Extracted data entries ->
>>>>

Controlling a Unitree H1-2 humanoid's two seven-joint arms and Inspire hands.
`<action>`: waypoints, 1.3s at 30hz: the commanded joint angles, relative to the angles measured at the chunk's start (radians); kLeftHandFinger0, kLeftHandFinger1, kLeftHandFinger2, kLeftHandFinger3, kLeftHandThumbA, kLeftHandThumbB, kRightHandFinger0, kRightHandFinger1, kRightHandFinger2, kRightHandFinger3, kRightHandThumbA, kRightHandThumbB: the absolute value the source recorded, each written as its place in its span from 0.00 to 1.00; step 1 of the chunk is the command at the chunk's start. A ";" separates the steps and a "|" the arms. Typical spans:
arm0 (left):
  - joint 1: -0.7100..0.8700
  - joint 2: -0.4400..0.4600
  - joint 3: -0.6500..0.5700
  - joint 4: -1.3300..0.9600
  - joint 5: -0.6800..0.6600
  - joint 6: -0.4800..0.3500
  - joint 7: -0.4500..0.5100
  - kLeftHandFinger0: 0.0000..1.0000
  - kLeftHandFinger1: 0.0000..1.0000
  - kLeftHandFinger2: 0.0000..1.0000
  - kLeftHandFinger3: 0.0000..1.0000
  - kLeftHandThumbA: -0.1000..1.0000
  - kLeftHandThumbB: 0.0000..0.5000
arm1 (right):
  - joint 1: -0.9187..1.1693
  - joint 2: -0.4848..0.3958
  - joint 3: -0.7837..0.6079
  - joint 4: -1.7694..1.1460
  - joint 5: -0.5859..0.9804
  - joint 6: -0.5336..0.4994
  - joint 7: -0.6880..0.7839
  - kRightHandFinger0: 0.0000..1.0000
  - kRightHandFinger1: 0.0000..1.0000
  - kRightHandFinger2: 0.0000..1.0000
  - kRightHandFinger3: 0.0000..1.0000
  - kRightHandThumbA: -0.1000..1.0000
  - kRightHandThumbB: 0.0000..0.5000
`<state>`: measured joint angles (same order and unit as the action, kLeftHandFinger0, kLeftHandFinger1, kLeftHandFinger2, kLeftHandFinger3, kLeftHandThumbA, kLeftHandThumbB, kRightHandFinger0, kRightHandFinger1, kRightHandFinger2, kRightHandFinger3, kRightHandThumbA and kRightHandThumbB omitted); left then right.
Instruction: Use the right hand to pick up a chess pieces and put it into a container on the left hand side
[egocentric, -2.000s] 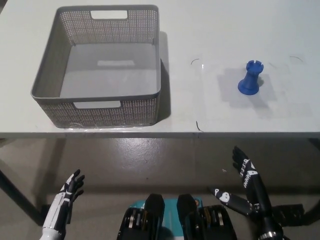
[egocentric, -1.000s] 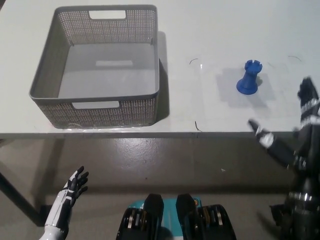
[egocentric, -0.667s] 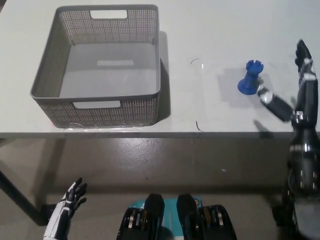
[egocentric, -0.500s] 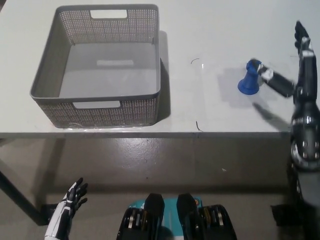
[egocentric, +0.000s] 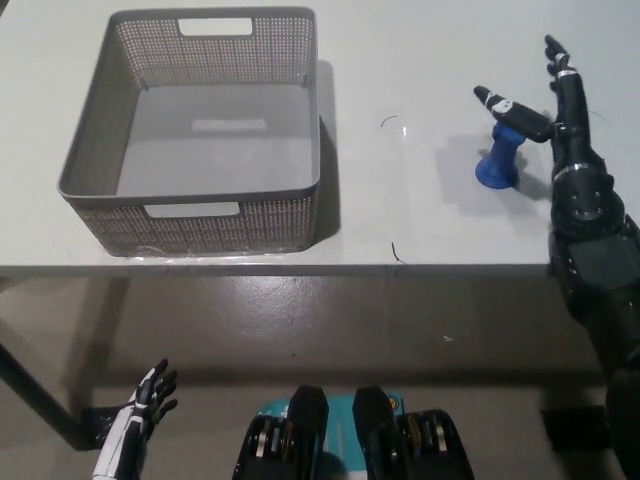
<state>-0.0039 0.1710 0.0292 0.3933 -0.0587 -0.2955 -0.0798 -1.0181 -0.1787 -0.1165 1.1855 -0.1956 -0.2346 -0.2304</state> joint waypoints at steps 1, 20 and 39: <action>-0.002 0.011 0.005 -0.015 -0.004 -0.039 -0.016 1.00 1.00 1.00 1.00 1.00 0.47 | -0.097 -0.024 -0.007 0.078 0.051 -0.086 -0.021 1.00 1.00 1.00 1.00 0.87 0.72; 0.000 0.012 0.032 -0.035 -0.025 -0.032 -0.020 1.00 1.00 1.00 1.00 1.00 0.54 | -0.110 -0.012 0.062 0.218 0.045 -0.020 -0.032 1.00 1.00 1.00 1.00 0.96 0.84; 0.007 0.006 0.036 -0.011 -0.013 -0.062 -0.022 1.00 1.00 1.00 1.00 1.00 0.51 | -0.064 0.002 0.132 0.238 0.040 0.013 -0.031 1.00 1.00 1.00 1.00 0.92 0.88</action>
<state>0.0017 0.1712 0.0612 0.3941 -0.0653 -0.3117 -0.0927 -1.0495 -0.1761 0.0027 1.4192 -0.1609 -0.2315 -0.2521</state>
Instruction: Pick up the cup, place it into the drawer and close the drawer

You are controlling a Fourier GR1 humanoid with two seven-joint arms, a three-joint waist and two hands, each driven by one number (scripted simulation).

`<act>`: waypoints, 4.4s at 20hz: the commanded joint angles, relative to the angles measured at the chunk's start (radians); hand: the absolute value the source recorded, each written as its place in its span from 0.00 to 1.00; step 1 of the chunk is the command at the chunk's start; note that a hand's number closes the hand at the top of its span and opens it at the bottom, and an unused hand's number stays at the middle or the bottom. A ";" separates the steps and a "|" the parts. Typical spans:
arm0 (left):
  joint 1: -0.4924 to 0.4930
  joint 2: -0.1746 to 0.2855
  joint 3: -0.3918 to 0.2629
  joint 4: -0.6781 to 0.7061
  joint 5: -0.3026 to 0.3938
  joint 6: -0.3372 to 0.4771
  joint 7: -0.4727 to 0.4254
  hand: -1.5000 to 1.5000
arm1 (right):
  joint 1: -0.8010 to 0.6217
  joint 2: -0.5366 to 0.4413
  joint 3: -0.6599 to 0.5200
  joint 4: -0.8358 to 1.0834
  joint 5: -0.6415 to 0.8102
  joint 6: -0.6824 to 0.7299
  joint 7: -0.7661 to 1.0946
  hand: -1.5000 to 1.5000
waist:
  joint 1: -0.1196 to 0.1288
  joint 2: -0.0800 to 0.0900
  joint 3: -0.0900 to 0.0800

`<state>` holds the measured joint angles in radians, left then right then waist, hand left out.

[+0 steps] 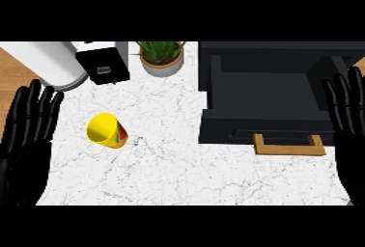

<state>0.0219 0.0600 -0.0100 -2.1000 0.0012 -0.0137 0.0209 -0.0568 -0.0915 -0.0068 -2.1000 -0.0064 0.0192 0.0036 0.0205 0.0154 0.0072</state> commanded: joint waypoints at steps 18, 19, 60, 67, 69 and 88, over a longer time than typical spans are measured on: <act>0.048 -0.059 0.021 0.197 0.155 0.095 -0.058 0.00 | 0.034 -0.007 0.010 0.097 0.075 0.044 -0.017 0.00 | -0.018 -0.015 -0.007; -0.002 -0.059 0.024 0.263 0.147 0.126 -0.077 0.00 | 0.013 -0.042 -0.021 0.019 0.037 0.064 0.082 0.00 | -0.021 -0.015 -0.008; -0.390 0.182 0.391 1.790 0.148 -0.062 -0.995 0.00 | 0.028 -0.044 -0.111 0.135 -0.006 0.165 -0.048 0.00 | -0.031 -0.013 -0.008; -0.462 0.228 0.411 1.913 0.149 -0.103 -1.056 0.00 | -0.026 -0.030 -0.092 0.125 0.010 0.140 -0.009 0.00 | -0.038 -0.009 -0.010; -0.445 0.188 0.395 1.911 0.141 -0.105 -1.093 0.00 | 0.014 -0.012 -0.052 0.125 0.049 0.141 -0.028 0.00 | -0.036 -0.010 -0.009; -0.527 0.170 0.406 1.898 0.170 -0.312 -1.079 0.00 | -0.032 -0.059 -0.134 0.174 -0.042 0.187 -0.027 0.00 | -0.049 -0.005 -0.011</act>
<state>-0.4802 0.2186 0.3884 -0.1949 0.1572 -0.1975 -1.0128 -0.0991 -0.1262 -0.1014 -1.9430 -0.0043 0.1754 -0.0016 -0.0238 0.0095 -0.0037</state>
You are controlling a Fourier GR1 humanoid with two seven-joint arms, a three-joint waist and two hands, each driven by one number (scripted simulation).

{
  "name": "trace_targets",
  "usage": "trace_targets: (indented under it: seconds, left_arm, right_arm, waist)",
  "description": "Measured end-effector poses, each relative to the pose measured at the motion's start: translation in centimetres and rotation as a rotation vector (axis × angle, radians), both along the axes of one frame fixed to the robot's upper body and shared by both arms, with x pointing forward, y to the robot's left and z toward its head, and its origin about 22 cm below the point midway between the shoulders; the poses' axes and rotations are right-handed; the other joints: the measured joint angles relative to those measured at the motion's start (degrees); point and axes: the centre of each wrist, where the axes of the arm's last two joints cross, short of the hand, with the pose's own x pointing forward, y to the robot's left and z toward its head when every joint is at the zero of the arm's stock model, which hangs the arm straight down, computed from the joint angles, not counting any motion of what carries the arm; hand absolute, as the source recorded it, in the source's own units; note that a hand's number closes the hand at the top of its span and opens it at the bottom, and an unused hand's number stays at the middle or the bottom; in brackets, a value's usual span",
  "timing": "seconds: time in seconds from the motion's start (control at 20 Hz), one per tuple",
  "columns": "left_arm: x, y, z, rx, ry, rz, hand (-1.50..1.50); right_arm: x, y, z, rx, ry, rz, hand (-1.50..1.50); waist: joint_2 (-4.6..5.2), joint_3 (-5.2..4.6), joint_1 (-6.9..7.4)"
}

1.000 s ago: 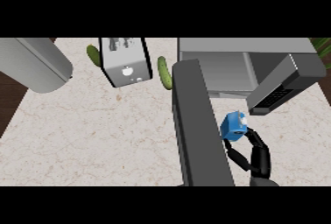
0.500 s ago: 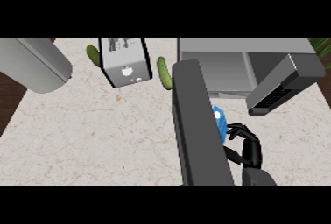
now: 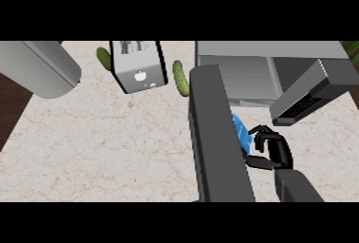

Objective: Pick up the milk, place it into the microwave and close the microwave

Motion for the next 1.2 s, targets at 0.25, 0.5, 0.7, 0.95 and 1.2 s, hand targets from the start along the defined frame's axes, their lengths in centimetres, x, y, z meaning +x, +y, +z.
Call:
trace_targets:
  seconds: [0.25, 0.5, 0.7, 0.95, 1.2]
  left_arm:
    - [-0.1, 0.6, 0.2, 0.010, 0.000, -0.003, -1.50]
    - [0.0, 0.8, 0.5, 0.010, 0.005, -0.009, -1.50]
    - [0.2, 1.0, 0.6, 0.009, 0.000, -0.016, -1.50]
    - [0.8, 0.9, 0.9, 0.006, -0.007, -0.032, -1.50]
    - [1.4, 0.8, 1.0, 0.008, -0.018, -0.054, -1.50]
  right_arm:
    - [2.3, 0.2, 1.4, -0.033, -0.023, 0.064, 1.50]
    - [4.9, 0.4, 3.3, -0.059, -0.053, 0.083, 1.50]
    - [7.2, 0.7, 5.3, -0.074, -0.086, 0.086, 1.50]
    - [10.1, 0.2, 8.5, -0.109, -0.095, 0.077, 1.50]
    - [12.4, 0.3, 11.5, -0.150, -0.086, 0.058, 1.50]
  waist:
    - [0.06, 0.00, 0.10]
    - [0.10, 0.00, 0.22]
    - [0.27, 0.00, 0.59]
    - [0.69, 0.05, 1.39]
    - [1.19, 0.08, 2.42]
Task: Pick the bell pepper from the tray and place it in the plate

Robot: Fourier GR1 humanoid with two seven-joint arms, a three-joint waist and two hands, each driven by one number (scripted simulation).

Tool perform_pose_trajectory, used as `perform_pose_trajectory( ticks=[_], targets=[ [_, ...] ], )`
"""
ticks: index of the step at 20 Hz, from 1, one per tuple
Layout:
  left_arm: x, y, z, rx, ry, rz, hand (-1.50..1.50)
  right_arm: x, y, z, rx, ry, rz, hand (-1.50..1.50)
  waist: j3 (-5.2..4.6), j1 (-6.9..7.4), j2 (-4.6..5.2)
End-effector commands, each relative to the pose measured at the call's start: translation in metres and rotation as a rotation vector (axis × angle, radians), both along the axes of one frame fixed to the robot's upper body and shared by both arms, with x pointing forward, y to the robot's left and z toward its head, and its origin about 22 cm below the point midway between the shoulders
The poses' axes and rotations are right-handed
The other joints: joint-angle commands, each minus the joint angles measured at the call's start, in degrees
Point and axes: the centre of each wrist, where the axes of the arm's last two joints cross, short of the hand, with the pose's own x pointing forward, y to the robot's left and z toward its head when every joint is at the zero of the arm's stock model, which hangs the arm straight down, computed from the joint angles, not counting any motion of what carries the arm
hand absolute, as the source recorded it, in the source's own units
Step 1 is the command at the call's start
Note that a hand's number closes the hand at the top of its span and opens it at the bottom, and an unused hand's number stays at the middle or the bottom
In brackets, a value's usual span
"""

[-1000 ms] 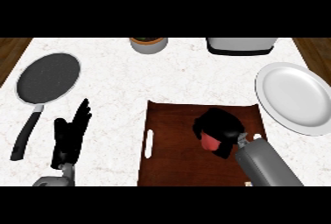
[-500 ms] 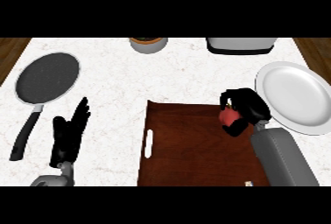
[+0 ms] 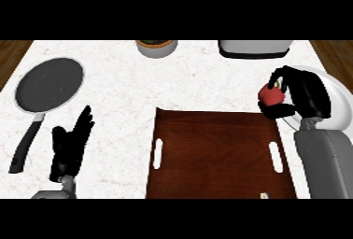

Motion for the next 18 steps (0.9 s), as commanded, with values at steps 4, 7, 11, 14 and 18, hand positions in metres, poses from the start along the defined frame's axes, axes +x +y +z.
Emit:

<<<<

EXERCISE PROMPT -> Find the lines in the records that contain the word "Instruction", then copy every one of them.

RESPONSE AREA ->
Instruction: Use the right hand to pick up a chess pieces and put it into a container on the left hand side
Instruction: Pick up the cup, place it into the drawer and close the drawer

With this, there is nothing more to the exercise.